▶ **Work item**:
Without changing anything, set down every line shown below.

(Collected data entries)

────────────────────

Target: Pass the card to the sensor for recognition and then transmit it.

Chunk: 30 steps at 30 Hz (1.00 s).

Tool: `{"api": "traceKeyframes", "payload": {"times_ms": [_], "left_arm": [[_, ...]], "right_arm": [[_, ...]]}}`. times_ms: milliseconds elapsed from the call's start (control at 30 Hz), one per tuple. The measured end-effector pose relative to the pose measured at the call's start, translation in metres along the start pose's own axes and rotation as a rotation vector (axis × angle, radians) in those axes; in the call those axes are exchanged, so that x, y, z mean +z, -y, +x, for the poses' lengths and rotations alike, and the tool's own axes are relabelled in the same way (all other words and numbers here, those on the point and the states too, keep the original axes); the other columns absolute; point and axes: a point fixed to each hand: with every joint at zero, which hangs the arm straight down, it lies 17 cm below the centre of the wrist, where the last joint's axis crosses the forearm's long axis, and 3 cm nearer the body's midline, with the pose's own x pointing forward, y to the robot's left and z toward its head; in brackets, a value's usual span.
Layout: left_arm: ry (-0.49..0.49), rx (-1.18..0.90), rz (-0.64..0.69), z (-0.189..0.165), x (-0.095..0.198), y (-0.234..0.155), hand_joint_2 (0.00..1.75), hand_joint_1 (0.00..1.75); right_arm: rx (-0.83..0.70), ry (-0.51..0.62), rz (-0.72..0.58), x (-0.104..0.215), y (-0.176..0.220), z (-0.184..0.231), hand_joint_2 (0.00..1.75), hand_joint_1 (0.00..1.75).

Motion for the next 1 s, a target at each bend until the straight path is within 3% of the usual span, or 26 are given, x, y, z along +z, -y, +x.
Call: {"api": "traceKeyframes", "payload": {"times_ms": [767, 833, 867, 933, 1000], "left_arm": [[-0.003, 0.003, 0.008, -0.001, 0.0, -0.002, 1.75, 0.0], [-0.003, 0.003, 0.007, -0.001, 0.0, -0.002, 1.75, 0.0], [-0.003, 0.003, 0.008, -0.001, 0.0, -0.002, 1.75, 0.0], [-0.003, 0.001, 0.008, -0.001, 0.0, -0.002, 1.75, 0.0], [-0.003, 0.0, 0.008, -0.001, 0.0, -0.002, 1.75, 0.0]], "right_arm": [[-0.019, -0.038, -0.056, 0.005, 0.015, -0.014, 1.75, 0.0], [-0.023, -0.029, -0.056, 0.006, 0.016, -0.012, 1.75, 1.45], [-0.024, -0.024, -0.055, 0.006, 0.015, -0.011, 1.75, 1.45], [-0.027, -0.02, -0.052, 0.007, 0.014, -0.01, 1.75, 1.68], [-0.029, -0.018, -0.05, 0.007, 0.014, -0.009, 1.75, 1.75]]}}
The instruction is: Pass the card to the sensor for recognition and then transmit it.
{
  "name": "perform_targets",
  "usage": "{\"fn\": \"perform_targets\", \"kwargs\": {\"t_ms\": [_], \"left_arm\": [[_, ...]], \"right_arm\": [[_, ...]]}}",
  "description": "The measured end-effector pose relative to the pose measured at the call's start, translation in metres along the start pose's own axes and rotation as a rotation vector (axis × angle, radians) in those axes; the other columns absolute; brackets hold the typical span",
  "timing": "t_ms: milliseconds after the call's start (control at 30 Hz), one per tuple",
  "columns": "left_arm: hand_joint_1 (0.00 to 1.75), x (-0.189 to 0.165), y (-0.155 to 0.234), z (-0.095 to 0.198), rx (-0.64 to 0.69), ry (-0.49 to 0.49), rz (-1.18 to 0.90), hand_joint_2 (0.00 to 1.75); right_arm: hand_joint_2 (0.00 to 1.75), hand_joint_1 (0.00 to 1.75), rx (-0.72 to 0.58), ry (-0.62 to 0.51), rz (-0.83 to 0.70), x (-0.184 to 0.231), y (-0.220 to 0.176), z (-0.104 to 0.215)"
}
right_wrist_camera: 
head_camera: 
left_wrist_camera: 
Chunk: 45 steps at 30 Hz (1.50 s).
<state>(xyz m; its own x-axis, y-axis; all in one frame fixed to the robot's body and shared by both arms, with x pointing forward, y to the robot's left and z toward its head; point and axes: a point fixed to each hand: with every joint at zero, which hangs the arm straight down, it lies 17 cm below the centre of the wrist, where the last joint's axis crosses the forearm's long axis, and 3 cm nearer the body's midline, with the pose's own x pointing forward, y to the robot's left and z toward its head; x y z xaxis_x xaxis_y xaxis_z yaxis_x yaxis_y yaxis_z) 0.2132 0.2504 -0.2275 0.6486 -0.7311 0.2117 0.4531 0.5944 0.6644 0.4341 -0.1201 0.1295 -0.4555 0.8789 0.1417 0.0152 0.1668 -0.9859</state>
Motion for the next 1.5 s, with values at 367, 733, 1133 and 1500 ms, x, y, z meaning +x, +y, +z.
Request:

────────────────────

▶ **Result of this exercise**:
Target: Pass the card to the sensor for recognition and then transmit it.

Chunk: 30 steps at 30 Hz (1.00 s).

Tool: `{"api": "traceKeyframes", "payload": {"times_ms": [_], "left_arm": [[_, ...]], "right_arm": [[_, ...]]}}`. times_ms: milliseconds elapsed from the call's start (control at 30 Hz), one per tuple. The measured end-effector pose relative to the pose measured at the call's start, translation in metres along the start pose's own axes and rotation as a rotation vector (axis × angle, radians) in those axes; in the call those axes are exchanged, so that x, y, z mean +z, -y, +x, for the poses' lengths and rotations alike, and the tool's own axes are relabelled in the same way (all other words and numbers here, those on the point and the states too, keep the original axes); the other columns absolute; point and axes: a point fixed to each hand: with every joint at zero, which hangs the arm straight down, it lies 17 cm below the centre of the wrist, where the last joint's axis crosses the forearm's long axis, and 3 cm nearer the body's midline, with the pose's own x pointing forward, y to the robot's left and z toward its head; in brackets, a value's usual span.
Layout: left_arm: ry (-0.49..0.49), rx (-1.18..0.90), rz (-0.64..0.69), z (-0.189..0.165), x (-0.095..0.198), y (-0.234..0.155), hand_joint_2 (0.00..1.75), hand_joint_1 (0.00..1.75); right_arm: rx (-0.83..0.70), ry (-0.51..0.62), rz (-0.72..0.58), x (-0.104..0.215), y (-0.176..0.220), z (-0.184..0.231), hand_joint_2 (0.00..1.75), hand_joint_1 (0.00..1.75).

Motion for the next 1 s, a target at each bend until the straight path is within 3% of the usual span, or 26 are given, x, y, z along +z, -y, +x.
Call: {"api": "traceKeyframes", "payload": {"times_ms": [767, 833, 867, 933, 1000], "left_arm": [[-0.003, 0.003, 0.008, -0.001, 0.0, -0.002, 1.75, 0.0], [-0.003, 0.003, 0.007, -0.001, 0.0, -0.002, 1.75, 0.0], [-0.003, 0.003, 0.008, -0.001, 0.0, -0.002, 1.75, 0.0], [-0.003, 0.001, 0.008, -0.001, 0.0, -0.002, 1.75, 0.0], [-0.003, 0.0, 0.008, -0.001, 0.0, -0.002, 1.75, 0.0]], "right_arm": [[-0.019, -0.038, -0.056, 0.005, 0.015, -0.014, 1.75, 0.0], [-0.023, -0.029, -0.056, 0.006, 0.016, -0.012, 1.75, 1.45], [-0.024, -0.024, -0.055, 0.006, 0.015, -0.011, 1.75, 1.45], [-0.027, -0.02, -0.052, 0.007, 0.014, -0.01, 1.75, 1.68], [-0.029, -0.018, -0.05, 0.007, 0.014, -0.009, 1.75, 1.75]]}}
The instruction is: Pass the card to the sensor for recognition and then transmit it.
{
  "name": "perform_targets",
  "usage": "{\"fn\": \"perform_targets\", \"kwargs\": {\"t_ms\": [_], \"left_arm\": [[_, ...]], \"right_arm\": [[_, ...]]}}",
  "description": "The measured end-effector pose relative to the pose measured at the call's start, translation in metres along the start pose's own axes and rotation as a rotation vector (axis × angle, radians) in those axes; the other columns absolute; brackets hold the typical span",
  "timing": "t_ms: milliseconds after the call's start (control at 30 Hz), one per tuple",
  "columns": "left_arm: hand_joint_1 (0.00 to 1.75), x (-0.189 to 0.165), y (-0.155 to 0.234), z (-0.095 to 0.198), rx (-0.64 to 0.69), ry (-0.49 to 0.49), rz (-1.18 to 0.90), hand_joint_2 (0.00 to 1.75); right_arm: hand_joint_2 (0.00 to 1.75), hand_joint_1 (0.00 to 1.75), rx (-0.72 to 0.58), ry (-0.62 to 0.51), rz (-0.83 to 0.70), x (-0.184 to 0.231), y (-0.220 to 0.176), z (-0.104 to 0.215)"
}
right_wrist_camera: 
head_camera: 
left_wrist_camera: 
Chunk: 45 steps at 30 Hz (1.50 s).
<state>(xyz m; its own x-axis, y-axis; all in one frame fixed to the robot's body and shared by both arms, with x pointing forward, y to the robot's left and z toward its head; point and axes: a point fixed to each hand: with every joint at zero, which hangs the arm straight down, it lies 17 cm below the centre of the wrist, where the last joint's axis crosses the forearm's long axis, and 3 cm nearer the body's midline, with the pose's own x pointing forward, y to the robot's left and z toward its head; x y z xaxis_x xaxis_y xaxis_z yaxis_x yaxis_y yaxis_z) 0.2132 0.2504 -0.2275 0.6486 -0.7311 0.2117 0.4531 0.5944 0.6644 0.4341 -0.1201 0.1295 -0.4555 0.8789 0.1417 0.0152 0.1668 -0.9859</state>
Motion for the next 1.5 s, with values at 367, 733, 1133 and 1500 ms, x, y, z meaning +x, +y, +z.
Request:

There is nothing else to this exercise.